Numerical Approximation

  • If you need the inverse CDF for other continuous distributions without a built-in icdf method, you can resort to numerical methods like the bisection search or Brent's method. These algorithms iteratively refine an initial guess until a desired level of accuracy is achieved.

Symbolic Libraries (For Research/Exploration)

Inverse Transform Sampling

  • If your primary goal is to sample from the Laplace distribution, consider using the inverse transform sampling method. This technique involves generating random uniform values between 0 and 1 and then applying the inverse CDF of the Laplace distribution (which doesn't have a closed-form solution) to obtain samples from the desired distribution. This approach can be implemented using numerical methods.
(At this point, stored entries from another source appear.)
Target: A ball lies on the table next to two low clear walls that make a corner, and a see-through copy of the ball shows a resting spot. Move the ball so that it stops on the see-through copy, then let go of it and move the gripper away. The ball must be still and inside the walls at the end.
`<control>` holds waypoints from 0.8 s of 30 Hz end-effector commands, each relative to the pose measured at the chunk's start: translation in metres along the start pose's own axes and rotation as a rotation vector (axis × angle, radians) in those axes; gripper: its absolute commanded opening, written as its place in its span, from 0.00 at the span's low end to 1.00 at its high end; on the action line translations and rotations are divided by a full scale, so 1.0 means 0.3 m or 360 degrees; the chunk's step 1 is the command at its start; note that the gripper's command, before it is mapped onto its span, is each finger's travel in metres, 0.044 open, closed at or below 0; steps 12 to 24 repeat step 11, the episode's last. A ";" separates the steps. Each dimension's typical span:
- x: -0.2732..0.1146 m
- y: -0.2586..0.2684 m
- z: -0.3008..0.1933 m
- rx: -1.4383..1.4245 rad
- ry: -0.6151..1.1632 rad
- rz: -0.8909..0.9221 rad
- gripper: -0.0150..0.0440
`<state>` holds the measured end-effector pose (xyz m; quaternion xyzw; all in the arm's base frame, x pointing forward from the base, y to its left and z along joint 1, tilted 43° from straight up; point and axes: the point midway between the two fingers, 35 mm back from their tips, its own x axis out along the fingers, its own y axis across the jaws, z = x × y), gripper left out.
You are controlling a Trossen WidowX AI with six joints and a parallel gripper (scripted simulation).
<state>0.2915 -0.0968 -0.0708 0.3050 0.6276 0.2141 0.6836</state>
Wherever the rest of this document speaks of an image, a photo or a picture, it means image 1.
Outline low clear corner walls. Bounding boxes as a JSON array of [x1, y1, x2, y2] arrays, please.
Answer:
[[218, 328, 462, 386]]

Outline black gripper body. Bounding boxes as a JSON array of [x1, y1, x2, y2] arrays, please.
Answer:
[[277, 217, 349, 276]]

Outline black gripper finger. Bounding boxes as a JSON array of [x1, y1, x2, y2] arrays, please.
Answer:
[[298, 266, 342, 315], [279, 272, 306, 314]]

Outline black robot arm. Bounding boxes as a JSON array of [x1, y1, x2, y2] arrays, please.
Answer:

Choosing the Right Approach

The best option for you depends on your specific use case:

  • If you primarily need to sample from the Laplace distribution, inverse transform sampling is a viable option.
  • For research or exploration, symbolic libraries could be helpful.
  • For other continuous distributions without built-in icdf, numerical methods might be necessary.
  • If you only need Laplace distribution quantiles occasionally, using icdf is a convenient choice.
  • Inverse transform sampling requires implementing the numerical solution for the inverse CDF, which can be more complex.
  • Symbolic libraries might be slower than built-in functions like icdf.
  • Numerical methods can introduce some level of error depending on the chosen algorithm and desired accuracy.